> [TASK REQUIREMENTS]: Copy out each line featuring the string "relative" from the entries beneath.

[EXERCISE INPUT — start]

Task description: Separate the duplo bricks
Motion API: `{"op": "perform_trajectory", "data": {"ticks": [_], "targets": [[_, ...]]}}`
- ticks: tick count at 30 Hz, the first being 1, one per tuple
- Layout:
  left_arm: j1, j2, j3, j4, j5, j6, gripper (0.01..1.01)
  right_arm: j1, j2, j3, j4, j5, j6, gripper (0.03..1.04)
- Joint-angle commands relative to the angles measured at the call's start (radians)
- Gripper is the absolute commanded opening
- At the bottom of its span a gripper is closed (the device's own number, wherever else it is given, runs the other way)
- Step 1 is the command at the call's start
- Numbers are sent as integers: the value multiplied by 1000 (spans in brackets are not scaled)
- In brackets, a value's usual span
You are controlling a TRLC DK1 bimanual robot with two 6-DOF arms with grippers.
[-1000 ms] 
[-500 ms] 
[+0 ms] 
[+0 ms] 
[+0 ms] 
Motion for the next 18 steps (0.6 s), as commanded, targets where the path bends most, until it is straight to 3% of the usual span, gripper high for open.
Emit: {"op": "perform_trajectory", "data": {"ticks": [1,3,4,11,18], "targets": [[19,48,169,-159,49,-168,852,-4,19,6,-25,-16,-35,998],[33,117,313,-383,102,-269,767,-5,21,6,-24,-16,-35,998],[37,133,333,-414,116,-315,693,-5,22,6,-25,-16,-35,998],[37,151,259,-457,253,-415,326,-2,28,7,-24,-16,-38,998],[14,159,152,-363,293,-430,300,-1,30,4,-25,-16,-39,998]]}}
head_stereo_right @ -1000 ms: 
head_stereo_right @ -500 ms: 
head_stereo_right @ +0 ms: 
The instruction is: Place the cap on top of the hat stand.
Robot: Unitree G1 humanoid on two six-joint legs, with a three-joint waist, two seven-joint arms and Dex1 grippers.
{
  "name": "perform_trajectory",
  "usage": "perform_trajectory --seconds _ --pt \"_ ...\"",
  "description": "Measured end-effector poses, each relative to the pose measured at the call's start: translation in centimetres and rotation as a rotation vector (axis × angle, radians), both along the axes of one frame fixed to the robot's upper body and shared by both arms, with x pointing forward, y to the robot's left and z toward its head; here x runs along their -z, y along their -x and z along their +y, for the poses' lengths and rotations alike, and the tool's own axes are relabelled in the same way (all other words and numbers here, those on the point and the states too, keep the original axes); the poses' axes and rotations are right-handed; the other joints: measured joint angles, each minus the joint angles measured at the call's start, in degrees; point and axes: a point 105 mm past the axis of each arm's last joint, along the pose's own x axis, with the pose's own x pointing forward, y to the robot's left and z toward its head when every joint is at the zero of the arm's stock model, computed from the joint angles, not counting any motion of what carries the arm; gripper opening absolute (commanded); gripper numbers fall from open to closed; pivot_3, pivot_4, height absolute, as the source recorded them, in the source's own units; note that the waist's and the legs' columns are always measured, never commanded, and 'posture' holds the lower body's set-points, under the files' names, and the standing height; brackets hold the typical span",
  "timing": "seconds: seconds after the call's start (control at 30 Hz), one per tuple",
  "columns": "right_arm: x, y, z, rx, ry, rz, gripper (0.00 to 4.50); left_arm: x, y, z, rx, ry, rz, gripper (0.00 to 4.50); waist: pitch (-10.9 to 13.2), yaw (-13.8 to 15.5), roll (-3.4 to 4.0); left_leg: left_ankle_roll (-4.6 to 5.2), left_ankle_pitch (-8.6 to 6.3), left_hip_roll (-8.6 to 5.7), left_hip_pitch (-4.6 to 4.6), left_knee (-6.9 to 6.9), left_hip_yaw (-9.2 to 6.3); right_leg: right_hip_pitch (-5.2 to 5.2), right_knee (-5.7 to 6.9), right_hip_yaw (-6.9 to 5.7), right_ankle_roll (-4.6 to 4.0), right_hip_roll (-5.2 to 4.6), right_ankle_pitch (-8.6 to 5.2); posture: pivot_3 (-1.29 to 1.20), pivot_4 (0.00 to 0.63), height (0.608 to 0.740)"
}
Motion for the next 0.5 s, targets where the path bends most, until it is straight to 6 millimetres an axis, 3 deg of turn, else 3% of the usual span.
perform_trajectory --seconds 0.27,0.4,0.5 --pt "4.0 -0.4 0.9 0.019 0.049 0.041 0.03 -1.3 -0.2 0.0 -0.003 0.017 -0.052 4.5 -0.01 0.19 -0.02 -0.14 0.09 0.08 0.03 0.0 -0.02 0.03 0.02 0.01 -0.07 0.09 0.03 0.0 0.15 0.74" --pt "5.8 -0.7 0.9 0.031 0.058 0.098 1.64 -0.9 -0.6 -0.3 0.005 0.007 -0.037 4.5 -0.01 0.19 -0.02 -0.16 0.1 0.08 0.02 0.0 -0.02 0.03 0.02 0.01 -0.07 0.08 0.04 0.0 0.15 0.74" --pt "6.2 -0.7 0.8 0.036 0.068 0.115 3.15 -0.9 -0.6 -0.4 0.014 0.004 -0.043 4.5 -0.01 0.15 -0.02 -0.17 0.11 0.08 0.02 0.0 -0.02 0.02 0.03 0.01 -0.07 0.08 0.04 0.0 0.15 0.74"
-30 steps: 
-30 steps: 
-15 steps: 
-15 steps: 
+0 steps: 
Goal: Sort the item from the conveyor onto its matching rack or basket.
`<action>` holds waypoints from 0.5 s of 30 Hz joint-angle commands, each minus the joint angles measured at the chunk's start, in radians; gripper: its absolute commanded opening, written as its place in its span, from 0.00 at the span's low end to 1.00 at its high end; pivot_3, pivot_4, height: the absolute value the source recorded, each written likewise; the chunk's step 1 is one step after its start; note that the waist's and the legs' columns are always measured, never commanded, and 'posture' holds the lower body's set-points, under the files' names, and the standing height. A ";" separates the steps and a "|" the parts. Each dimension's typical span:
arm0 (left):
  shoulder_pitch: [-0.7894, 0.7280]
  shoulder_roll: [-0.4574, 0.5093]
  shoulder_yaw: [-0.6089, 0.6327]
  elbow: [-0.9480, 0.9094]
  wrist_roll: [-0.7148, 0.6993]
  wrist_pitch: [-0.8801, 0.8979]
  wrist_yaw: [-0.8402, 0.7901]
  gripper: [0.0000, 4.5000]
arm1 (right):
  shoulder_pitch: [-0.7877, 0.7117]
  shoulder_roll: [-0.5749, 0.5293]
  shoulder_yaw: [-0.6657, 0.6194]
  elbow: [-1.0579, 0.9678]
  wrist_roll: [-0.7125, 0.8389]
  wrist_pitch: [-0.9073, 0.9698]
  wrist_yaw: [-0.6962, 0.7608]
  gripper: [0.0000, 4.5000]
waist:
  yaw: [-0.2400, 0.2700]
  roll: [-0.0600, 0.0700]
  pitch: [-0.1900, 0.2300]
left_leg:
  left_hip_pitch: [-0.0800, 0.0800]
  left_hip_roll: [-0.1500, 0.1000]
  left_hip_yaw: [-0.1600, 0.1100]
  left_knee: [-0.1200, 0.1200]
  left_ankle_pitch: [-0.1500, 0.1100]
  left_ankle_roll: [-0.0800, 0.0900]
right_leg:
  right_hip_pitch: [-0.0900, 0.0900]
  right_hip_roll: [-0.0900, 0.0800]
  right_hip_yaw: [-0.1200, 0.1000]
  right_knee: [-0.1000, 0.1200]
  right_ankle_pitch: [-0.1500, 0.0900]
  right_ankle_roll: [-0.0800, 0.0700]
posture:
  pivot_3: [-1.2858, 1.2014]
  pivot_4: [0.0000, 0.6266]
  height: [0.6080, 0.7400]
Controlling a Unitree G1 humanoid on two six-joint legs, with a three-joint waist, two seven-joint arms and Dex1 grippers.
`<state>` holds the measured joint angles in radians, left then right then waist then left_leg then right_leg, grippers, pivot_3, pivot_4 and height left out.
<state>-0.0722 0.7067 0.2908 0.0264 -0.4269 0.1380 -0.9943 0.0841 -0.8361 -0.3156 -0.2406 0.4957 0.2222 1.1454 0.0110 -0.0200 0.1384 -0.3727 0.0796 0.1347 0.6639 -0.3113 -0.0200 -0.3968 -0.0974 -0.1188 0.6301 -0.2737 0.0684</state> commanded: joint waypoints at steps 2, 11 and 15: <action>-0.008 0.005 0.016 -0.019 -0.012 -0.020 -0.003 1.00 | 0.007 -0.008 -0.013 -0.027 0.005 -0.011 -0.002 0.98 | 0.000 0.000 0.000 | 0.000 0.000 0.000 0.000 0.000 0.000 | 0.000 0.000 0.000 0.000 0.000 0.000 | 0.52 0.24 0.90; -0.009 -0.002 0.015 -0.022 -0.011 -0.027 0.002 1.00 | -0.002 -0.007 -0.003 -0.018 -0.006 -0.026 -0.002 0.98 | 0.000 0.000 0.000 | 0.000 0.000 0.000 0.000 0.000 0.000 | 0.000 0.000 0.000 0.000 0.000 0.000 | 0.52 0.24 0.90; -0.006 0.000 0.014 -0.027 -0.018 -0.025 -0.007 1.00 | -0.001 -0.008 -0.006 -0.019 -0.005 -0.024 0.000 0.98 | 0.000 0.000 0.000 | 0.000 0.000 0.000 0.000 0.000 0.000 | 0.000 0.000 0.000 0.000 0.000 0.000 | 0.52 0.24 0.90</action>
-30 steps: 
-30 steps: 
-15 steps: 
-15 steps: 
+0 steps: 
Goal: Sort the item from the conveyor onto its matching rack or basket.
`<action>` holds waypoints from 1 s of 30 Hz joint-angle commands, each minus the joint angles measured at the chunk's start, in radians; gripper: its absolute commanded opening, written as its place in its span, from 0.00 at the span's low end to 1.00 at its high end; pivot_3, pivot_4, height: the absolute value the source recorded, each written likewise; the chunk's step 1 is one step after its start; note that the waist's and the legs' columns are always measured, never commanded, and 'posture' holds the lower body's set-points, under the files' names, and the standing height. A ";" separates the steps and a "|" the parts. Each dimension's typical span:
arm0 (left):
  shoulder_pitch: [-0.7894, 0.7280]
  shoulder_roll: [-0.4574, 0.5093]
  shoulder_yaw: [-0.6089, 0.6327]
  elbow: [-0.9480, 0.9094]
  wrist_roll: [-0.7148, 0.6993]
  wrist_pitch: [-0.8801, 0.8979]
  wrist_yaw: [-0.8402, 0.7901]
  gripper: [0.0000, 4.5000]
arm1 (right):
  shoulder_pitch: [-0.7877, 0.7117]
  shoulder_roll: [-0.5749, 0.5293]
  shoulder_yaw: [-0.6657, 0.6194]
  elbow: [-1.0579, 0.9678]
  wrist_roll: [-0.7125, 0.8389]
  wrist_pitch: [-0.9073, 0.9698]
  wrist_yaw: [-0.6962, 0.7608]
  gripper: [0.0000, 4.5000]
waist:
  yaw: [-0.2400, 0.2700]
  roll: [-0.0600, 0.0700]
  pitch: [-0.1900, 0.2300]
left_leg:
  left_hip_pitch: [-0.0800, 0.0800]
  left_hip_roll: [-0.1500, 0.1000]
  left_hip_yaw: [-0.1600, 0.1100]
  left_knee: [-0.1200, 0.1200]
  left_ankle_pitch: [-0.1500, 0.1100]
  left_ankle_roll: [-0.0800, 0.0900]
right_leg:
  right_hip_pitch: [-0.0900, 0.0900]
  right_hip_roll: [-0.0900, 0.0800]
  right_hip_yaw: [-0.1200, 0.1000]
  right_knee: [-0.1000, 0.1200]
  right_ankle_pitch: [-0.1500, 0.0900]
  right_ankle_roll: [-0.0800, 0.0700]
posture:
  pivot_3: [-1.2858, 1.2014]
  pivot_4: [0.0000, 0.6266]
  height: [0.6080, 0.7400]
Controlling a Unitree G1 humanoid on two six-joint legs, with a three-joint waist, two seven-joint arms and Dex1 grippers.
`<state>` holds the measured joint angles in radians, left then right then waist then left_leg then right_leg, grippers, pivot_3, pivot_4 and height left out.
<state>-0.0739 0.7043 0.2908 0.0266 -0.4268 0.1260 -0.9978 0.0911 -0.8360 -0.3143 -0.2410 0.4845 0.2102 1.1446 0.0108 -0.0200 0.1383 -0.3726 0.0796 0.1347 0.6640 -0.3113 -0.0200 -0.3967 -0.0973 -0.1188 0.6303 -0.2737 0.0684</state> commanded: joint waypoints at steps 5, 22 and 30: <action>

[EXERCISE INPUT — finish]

> [ANSWER TO THE PROBLEM]:
- Joint-angle commands relative to the angles measured at the call's start (radians)
  "description": "Measured end-effector poses, each relative to the pose measured at the call's start: translation in centimetres and rotation as a rotation vector (axis × angle, radians), both along the axes of one frame fixed to the robot's upper body and shared by both arms, with x pointing forward, y to the robot's left and z toward its head; here x runs along their -z, y along their -x and z along their +y, for the poses' lengths and rotations alike, and the tool's own axes are relabelled in the same way (all other words and numbers here, those on the point and the states too, keep the original axes); the poses' axes and rotations are right-handed; the other joints: measured joint angles, each minus the joint angles measured at the call's start, in degrees; point and axes: a point 105 mm past the axis of each arm's last joint, along the pose's own x axis, with the pose's own x pointing forward, y to the robot's left and z toward its head when every joint is at the zero of the arm's stock model, computed from the joint angles, not counting any motion of what carries the arm; gripper opening absolute (commanded); gripper numbers fall from open to closed; pivot_3, pivot_4, height absolute, as the source recorded them, in the source's own units; note that the waist's and the legs' columns are always measured, never commanded, and 'posture' holds the lower body's set-points, under the files' names, and the standing height; brackets hold the typical span",

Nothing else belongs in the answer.